Task brief => Could you print each entry below verbatim while omitting the pictures?

Records from a collection
+-------+

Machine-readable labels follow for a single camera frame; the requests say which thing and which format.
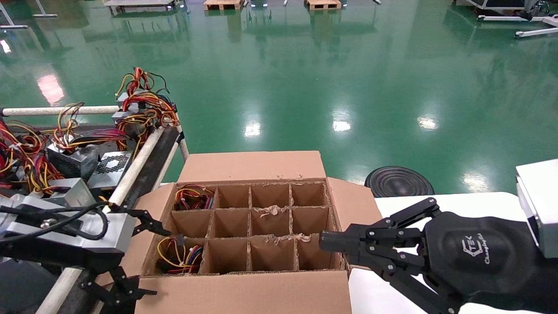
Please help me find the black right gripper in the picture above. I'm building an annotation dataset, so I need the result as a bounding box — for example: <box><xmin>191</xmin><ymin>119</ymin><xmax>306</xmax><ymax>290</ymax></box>
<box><xmin>320</xmin><ymin>197</ymin><xmax>558</xmax><ymax>314</ymax></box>

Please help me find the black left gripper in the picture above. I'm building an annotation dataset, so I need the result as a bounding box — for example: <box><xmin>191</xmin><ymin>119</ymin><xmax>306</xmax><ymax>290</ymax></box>
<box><xmin>0</xmin><ymin>208</ymin><xmax>172</xmax><ymax>308</ymax></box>

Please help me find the grey power supply with wires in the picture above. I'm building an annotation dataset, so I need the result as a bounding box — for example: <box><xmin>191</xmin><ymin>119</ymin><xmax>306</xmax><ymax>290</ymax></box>
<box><xmin>116</xmin><ymin>67</ymin><xmax>169</xmax><ymax>103</ymax></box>
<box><xmin>156</xmin><ymin>235</ymin><xmax>204</xmax><ymax>274</ymax></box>
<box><xmin>174</xmin><ymin>184</ymin><xmax>215</xmax><ymax>211</ymax></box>
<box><xmin>112</xmin><ymin>94</ymin><xmax>180</xmax><ymax>144</ymax></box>

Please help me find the brown cardboard box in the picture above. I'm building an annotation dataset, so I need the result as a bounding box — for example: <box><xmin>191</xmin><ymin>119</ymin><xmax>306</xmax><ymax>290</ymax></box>
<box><xmin>95</xmin><ymin>151</ymin><xmax>385</xmax><ymax>314</ymax></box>

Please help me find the black round ribbed disc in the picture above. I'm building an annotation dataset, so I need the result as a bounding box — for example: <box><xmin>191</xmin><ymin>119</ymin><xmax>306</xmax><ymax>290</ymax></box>
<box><xmin>364</xmin><ymin>166</ymin><xmax>436</xmax><ymax>199</ymax></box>

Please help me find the silver power supply round grille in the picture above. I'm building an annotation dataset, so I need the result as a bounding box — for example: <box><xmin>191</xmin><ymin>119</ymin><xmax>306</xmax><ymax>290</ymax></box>
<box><xmin>46</xmin><ymin>177</ymin><xmax>103</xmax><ymax>208</ymax></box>

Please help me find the power supply with hexagonal grille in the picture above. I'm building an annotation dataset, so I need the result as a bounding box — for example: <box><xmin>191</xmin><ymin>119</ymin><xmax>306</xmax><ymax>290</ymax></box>
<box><xmin>87</xmin><ymin>150</ymin><xmax>134</xmax><ymax>190</ymax></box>

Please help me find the dark mesh-sided power supply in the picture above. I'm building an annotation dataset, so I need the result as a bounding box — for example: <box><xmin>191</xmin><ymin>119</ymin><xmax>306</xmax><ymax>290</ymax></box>
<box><xmin>46</xmin><ymin>102</ymin><xmax>129</xmax><ymax>179</ymax></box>

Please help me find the cardboard cell divider grid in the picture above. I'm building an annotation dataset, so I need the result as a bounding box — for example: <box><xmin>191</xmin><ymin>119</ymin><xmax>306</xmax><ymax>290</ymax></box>
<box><xmin>150</xmin><ymin>182</ymin><xmax>343</xmax><ymax>274</ymax></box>

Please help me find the wooden pallet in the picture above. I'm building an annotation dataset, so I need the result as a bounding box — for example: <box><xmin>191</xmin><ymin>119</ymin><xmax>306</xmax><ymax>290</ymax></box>
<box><xmin>203</xmin><ymin>0</ymin><xmax>245</xmax><ymax>11</ymax></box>
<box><xmin>304</xmin><ymin>0</ymin><xmax>343</xmax><ymax>10</ymax></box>

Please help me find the grey metal table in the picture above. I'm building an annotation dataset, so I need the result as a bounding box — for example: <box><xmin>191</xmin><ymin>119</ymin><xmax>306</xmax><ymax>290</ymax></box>
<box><xmin>102</xmin><ymin>0</ymin><xmax>186</xmax><ymax>16</ymax></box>

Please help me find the white stand foot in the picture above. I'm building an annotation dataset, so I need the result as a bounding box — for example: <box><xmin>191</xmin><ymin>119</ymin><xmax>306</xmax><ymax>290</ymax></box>
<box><xmin>33</xmin><ymin>0</ymin><xmax>58</xmax><ymax>19</ymax></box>
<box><xmin>0</xmin><ymin>2</ymin><xmax>29</xmax><ymax>30</ymax></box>

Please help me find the white stand leg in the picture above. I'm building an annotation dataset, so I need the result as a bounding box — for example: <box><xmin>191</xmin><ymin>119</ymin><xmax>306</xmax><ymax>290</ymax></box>
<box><xmin>515</xmin><ymin>26</ymin><xmax>558</xmax><ymax>39</ymax></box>

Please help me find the dark machine on wheels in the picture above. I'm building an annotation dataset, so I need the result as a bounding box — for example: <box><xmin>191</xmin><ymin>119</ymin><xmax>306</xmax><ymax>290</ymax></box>
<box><xmin>453</xmin><ymin>0</ymin><xmax>551</xmax><ymax>14</ymax></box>

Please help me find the black left wrist camera cable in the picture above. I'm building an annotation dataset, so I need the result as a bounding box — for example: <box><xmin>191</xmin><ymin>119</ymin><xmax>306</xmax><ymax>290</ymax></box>
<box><xmin>0</xmin><ymin>201</ymin><xmax>109</xmax><ymax>239</ymax></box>

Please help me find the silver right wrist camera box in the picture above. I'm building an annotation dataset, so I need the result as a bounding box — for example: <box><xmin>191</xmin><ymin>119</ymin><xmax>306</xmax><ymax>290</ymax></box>
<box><xmin>516</xmin><ymin>159</ymin><xmax>558</xmax><ymax>259</ymax></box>

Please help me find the dark power supply with wires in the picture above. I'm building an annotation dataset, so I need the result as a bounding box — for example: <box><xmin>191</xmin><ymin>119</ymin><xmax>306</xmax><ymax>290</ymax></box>
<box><xmin>0</xmin><ymin>120</ymin><xmax>61</xmax><ymax>197</ymax></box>

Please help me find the white pipe frame cart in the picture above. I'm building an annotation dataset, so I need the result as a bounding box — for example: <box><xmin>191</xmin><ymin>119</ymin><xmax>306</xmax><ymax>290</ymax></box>
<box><xmin>0</xmin><ymin>106</ymin><xmax>191</xmax><ymax>314</ymax></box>

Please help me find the white stand frame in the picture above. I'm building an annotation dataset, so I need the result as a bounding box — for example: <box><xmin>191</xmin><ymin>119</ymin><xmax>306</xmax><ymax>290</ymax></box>
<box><xmin>476</xmin><ymin>14</ymin><xmax>558</xmax><ymax>23</ymax></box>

+-------+

Task result =>
Machine-readable labels follow for a single camera frame; the requests say which thing and which format.
Please help me find the black right gripper in the picture above. I'm building an annotation dataset, so I need the result as a bounding box — for example: <box><xmin>191</xmin><ymin>119</ymin><xmax>306</xmax><ymax>290</ymax></box>
<box><xmin>320</xmin><ymin>197</ymin><xmax>558</xmax><ymax>314</ymax></box>

Please help me find the black left gripper in the picture above. I'm building an annotation dataset, so I need the result as a bounding box — for example: <box><xmin>191</xmin><ymin>119</ymin><xmax>306</xmax><ymax>290</ymax></box>
<box><xmin>0</xmin><ymin>208</ymin><xmax>172</xmax><ymax>308</ymax></box>

Please help me find the grey power supply with wires in the picture above. I'm building an annotation dataset, so I need the result as a bounding box — for example: <box><xmin>191</xmin><ymin>119</ymin><xmax>306</xmax><ymax>290</ymax></box>
<box><xmin>116</xmin><ymin>67</ymin><xmax>169</xmax><ymax>103</ymax></box>
<box><xmin>156</xmin><ymin>235</ymin><xmax>204</xmax><ymax>274</ymax></box>
<box><xmin>174</xmin><ymin>184</ymin><xmax>215</xmax><ymax>211</ymax></box>
<box><xmin>112</xmin><ymin>94</ymin><xmax>180</xmax><ymax>144</ymax></box>

Please help me find the brown cardboard box in the picture above. I'm building an annotation dataset, so I need the result as a bounding box — for example: <box><xmin>191</xmin><ymin>119</ymin><xmax>306</xmax><ymax>290</ymax></box>
<box><xmin>95</xmin><ymin>151</ymin><xmax>385</xmax><ymax>314</ymax></box>

Please help me find the black round ribbed disc in the picture above. I'm building an annotation dataset, so I need the result as a bounding box — for example: <box><xmin>191</xmin><ymin>119</ymin><xmax>306</xmax><ymax>290</ymax></box>
<box><xmin>364</xmin><ymin>166</ymin><xmax>436</xmax><ymax>199</ymax></box>

Please help me find the silver power supply round grille in the picture above. I'm building an annotation dataset, so I need the result as a bounding box — for example: <box><xmin>191</xmin><ymin>119</ymin><xmax>306</xmax><ymax>290</ymax></box>
<box><xmin>46</xmin><ymin>177</ymin><xmax>103</xmax><ymax>208</ymax></box>

Please help me find the power supply with hexagonal grille in the picture above. I'm building an annotation dataset, so I need the result as a bounding box — for example: <box><xmin>191</xmin><ymin>119</ymin><xmax>306</xmax><ymax>290</ymax></box>
<box><xmin>87</xmin><ymin>150</ymin><xmax>134</xmax><ymax>190</ymax></box>

Please help me find the dark mesh-sided power supply in the picture above. I'm building an annotation dataset, so I need the result as a bounding box — for example: <box><xmin>191</xmin><ymin>119</ymin><xmax>306</xmax><ymax>290</ymax></box>
<box><xmin>46</xmin><ymin>102</ymin><xmax>129</xmax><ymax>179</ymax></box>

Please help me find the cardboard cell divider grid in the picture above. I'm building an annotation dataset, so I need the result as a bounding box — for example: <box><xmin>191</xmin><ymin>119</ymin><xmax>306</xmax><ymax>290</ymax></box>
<box><xmin>150</xmin><ymin>182</ymin><xmax>343</xmax><ymax>274</ymax></box>

Please help me find the wooden pallet in the picture above. I'm building an annotation dataset, so I need the result as a bounding box — for example: <box><xmin>191</xmin><ymin>119</ymin><xmax>306</xmax><ymax>290</ymax></box>
<box><xmin>203</xmin><ymin>0</ymin><xmax>245</xmax><ymax>11</ymax></box>
<box><xmin>304</xmin><ymin>0</ymin><xmax>343</xmax><ymax>10</ymax></box>

Please help me find the grey metal table in the picture above. I'm building an annotation dataset, so I need the result as a bounding box — for example: <box><xmin>191</xmin><ymin>119</ymin><xmax>306</xmax><ymax>290</ymax></box>
<box><xmin>102</xmin><ymin>0</ymin><xmax>186</xmax><ymax>16</ymax></box>

Please help me find the white stand foot in the picture above. I'm building an annotation dataset, so I need the result as a bounding box — for example: <box><xmin>191</xmin><ymin>119</ymin><xmax>306</xmax><ymax>290</ymax></box>
<box><xmin>33</xmin><ymin>0</ymin><xmax>58</xmax><ymax>19</ymax></box>
<box><xmin>0</xmin><ymin>2</ymin><xmax>29</xmax><ymax>30</ymax></box>

Please help me find the white stand leg in the picture above. I'm building an annotation dataset, so I need the result as a bounding box — for example: <box><xmin>191</xmin><ymin>119</ymin><xmax>306</xmax><ymax>290</ymax></box>
<box><xmin>515</xmin><ymin>26</ymin><xmax>558</xmax><ymax>39</ymax></box>

Please help me find the dark machine on wheels in the picture above. I'm building an annotation dataset, so I need the result as a bounding box — for example: <box><xmin>191</xmin><ymin>119</ymin><xmax>306</xmax><ymax>290</ymax></box>
<box><xmin>453</xmin><ymin>0</ymin><xmax>551</xmax><ymax>14</ymax></box>

Please help me find the black left wrist camera cable in the picture above. I'm building an annotation dataset, so I need the result as a bounding box — for example: <box><xmin>191</xmin><ymin>119</ymin><xmax>306</xmax><ymax>290</ymax></box>
<box><xmin>0</xmin><ymin>201</ymin><xmax>109</xmax><ymax>239</ymax></box>

Please help me find the silver right wrist camera box in the picture above. I'm building an annotation dataset, so I need the result as a bounding box — for example: <box><xmin>191</xmin><ymin>119</ymin><xmax>306</xmax><ymax>290</ymax></box>
<box><xmin>516</xmin><ymin>159</ymin><xmax>558</xmax><ymax>259</ymax></box>

Please help me find the dark power supply with wires in the picture above. I'm building an annotation dataset, so I need the result as a bounding box — for example: <box><xmin>191</xmin><ymin>119</ymin><xmax>306</xmax><ymax>290</ymax></box>
<box><xmin>0</xmin><ymin>120</ymin><xmax>61</xmax><ymax>197</ymax></box>

Please help me find the white pipe frame cart in the picture above. I'm building an annotation dataset, so I need the result as a bounding box — for example: <box><xmin>191</xmin><ymin>119</ymin><xmax>306</xmax><ymax>290</ymax></box>
<box><xmin>0</xmin><ymin>106</ymin><xmax>191</xmax><ymax>314</ymax></box>

Please help me find the white stand frame in the picture above. I'm building an annotation dataset, so I need the result as a bounding box — for example: <box><xmin>191</xmin><ymin>119</ymin><xmax>306</xmax><ymax>290</ymax></box>
<box><xmin>476</xmin><ymin>14</ymin><xmax>558</xmax><ymax>23</ymax></box>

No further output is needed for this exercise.